Victory
Sonia Weitz was a young teenager in Poland when, in 1941, she and her family were forced to enter the Kraków ghetto. Her mother was taken from the ghetto and sent to the Belzec death camp, where she was killed. In 1943, Sonia, her older sister Blanca, and their father were sent to Płaszów, a slave labor camp south of Kraków.
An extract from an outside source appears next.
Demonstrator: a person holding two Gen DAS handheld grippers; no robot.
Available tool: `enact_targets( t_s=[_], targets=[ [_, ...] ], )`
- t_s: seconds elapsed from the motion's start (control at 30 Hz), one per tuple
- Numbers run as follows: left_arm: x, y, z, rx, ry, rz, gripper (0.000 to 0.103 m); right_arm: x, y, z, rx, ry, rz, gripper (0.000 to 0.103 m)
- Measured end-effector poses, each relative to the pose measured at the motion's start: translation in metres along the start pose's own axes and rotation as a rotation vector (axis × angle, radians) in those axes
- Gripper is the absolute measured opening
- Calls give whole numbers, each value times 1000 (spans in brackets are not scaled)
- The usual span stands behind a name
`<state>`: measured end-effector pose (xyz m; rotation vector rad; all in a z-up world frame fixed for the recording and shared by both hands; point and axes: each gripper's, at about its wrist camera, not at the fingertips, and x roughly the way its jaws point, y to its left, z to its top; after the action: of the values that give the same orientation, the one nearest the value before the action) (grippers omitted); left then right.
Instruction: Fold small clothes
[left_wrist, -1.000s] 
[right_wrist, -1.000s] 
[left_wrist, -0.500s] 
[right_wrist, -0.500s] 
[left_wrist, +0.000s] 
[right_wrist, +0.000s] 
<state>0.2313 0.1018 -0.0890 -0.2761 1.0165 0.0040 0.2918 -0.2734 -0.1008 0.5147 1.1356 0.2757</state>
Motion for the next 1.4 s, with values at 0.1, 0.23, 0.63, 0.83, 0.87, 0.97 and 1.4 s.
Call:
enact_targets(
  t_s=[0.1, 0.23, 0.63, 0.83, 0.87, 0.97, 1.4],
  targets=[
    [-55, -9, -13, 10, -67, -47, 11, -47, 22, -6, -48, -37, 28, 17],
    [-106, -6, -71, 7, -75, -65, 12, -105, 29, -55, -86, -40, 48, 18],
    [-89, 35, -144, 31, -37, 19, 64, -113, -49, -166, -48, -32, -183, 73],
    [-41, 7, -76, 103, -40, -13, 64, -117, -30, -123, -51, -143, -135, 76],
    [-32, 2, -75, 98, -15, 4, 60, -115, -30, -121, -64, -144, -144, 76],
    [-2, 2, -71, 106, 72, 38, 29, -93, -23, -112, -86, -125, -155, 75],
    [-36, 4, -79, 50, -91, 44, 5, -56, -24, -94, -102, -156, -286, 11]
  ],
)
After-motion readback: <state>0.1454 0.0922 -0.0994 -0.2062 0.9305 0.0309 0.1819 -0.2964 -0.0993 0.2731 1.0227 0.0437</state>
During this time, Weitz kept a diary and wrote poetry. After the Holocaust, she continued to write as a way to cope with her emotions in the aftermath of the intense trauma she had experienced. In her book I Promised I Would Tell, she writes:
Although men and women lived in separate parts of the camp, the two groups did manage to have contact with each other. For example, on one occasion I was sent to the ghetto with a cleanup detail. While there I found a jacket, a precious warm jacket. I smuggled it back to Płaszów to my father. It was comforting to think that the jacket would keep him warm that winter. On another day, I sneaked into my father’s barracks on the other side of the barbed wire fence. While I was there, I met a boy who was about my age—14 or 15. The boy was playing a harmonica, an offence punishable by death. My father and I listened to the music, and my father said to me, “You and I never had a chance to dance together” . . . and so we danced. It is such a precious image, a bizarre and beautiful gift.